Nous distribuons de la nourriture, des médicaments, des savons. Il y a un gros problème de d’hygiène dans le camp : les cheveux des enfants sont remplis de poux et de vers…Les enfants ont les dents noires et ne doivent sans doute pas se brosser les dents. Ils n’ont pratiquement pas de vêtements.

 
Notre équipe de 2 médecins locaux ont prêté main forte à des médecins australiens qui avaient construit un hôpital de campagne. Nous avons trouvé des cas très difficiles : ce nourrisson qui souffrait de malnutrition avancée. Sa mère atteinte du typhus ne l’avait pas nourri depuis 3 jours…

Les réfugiés meurent de malnutrition, du choléra, du tétanos, du typhus, sida, de problèmes pulmonaires, et également du manque d’hygiène, de petites plaies non soignées qui deviennent des infections graves… Les femmes peuvent aussi mourir lors d’accouchement.

Nous sommes toujours à Thangkhali, dans les block C & D.
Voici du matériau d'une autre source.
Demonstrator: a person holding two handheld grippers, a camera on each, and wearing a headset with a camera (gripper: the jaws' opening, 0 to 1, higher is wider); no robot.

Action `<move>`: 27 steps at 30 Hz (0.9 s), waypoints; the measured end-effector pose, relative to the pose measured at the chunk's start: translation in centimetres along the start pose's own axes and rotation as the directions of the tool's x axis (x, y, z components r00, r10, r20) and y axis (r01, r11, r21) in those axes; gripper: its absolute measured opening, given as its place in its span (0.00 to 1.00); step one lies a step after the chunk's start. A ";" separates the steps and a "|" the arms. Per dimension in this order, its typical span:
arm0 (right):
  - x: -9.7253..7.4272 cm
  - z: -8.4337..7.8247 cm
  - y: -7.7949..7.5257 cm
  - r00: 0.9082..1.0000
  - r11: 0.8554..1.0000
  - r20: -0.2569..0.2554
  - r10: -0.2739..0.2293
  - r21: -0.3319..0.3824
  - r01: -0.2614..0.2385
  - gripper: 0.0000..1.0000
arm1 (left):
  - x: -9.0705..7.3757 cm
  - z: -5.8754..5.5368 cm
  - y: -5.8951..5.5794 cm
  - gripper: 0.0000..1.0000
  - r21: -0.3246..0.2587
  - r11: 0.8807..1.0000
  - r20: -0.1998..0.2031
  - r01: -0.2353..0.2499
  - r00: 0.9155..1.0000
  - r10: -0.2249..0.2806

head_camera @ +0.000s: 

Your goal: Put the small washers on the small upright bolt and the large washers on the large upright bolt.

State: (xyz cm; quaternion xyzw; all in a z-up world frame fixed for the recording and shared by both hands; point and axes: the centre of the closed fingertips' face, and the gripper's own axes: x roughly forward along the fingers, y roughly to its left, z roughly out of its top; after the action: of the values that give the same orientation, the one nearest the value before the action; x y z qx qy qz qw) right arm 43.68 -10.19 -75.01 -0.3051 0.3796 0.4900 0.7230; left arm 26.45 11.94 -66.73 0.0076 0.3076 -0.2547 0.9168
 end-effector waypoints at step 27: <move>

Nous avons créé un hôpital de campagne dans la jungle pour soigner la population mais nous avons été vite débordés. Il faudrait pouvoir créer des espaces sécurisés pour les postes de soins qui sont pris d’assaut… Nos 2 médecins ont soigné 150 personnes, puis nous avons fait du porte à porte…

 

Dans les camps et dans la jungle autour où nous étions, les points d’eau sont contaminés. Mais les enfants y jouent, contractent des maladies de peau, des maladies gastriques. Les femmes se servent de cette eau contaminée pour la cuisine, pour laver les vêtements, elles font boire les animaux. Il y a un cercle vicieux qui se crée : ils tombent malades et contaminent d’autres personnes.

Les réfugiés n’ont pas accès à des produits d’hygiène de base (savon, shampoing) ce qui engendrent la prolifération des parasites et vers.

Pour les aider, on peut certes leur donner de la nourriture mais cela ne sert pas à grand-chose car le UNHCR le fait et tout le surplus est revendu au marché noir, ce qui engendre d’autres problèmes. Je pense qu’on pourrait les aider en les soignant, en apportant du matériel paramédical, en formant les Rohingyas aux gestes de premiers secours, pour qu’ils puissent se prodiguer des soins par eux-mêmes. On peut également leur fournir des vêtements.

Nos conditions de travail étaient assez difficiles mais toute l’équipe a été exceptionnelle et chacun a donné beaucoup de soi.